No nobler or well-meaning prayer could be imagined or offered. If answered, however, the consequence would have involved the eternal damnation of the entire human race.
“Christ died for our sins… we shall be saved from wrath through Him” (I Corinthians 15:3; Romans 5:9).
God would not and could not answer the aforementioned prayer in the literal sense in which it might have been prayed. He had sent His beloved Son, the Lord Jesus Christ, into the world for the very purpose of suffering and dying for us. However, He did respond to the good and well-meaning intention of the prayer, albeit in a far greater way than the supplicant who prayed could envision. God saved His Son from death by resurrecting Him (Hebrews 5:7). He then exponentially amplified the glory by imparting the benefit of Christ’s death and resurrection to untold multitudes of the redeemed. “And you, that were sometime alienated and enemies in your mind by wicked works, yet now hath He reconciled in the body of His flesh through death, to present you holy and unblameable and unreprovable in His sight” (Colossians 1:22-23).

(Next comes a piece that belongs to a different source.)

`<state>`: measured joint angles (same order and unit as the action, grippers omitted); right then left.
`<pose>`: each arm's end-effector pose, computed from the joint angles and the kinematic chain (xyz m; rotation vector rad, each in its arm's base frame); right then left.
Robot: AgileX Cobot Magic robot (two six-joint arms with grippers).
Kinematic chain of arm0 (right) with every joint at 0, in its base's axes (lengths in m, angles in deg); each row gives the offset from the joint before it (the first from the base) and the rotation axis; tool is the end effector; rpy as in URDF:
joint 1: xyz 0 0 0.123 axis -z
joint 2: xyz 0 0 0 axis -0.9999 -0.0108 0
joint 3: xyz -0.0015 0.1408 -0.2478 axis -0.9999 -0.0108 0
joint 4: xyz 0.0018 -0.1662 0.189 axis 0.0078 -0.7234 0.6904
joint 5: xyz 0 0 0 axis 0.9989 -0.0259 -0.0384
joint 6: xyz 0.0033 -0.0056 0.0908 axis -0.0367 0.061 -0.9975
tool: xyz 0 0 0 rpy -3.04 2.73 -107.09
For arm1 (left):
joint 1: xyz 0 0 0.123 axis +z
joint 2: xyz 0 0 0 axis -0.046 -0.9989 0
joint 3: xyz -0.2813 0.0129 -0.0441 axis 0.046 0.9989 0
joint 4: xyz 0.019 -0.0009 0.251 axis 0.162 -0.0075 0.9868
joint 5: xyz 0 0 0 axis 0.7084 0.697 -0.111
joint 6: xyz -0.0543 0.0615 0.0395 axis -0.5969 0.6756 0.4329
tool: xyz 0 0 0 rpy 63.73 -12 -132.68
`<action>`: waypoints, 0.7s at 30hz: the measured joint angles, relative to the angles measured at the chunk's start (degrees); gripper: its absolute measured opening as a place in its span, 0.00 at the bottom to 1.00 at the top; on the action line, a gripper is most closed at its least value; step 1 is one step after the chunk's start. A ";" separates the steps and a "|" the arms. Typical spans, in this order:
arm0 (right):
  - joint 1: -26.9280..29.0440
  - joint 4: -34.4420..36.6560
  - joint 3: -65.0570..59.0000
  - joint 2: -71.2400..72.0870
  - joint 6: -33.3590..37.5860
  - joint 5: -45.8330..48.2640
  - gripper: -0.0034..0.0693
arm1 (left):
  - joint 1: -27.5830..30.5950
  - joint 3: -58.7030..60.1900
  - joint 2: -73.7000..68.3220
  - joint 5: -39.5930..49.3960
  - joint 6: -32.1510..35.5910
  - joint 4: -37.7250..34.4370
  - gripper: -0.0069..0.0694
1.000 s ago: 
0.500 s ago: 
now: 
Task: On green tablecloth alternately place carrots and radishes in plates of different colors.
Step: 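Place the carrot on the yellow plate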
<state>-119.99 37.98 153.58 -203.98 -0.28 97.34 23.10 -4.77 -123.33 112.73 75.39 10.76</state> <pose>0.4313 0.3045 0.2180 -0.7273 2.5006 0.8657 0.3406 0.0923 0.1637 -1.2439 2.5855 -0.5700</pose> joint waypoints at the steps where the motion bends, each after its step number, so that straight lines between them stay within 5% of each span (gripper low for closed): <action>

With God, there is always more to the picture than meets the eye. If good and noble prayers seemingly go unanswered, it may be that our Lord’s response involves far greater purposes than our eyes can envision. Yes, sometimes a cross is His answer, or at least, a cross initiates God’s working in response to our praying. His ways transcend our understanding, and the bestowal of His grace often flows through tributaries that wind their way through dark valleys of pain, sorrow and loss. “We went through fire and through water: but Thou broughtest us out into a wealthy place” (Psalm 66:12)
2,000 years ago, seemingly unanswered prayers on behalf of a just man led to eternal salvation on behalf of multitudes of the unjust. The same principle may apply when our current prayers seem to find no response in the heart and hand of God. He may well be accomplishing some purpose far beyond our capacity to fathom and ask, some purpose of redemption that requires a cross in order to make possible a resurrection. Yes, as we pray, let us remember that with God, there is always more to picture than meets the eye.
“Now unto Him that is able to do exceeding, abundantly above all that we ask or think, according to the power that worketh in us. Unto Him be glory in the church by Christ Jesus throughout all ages, world without end. Amen.”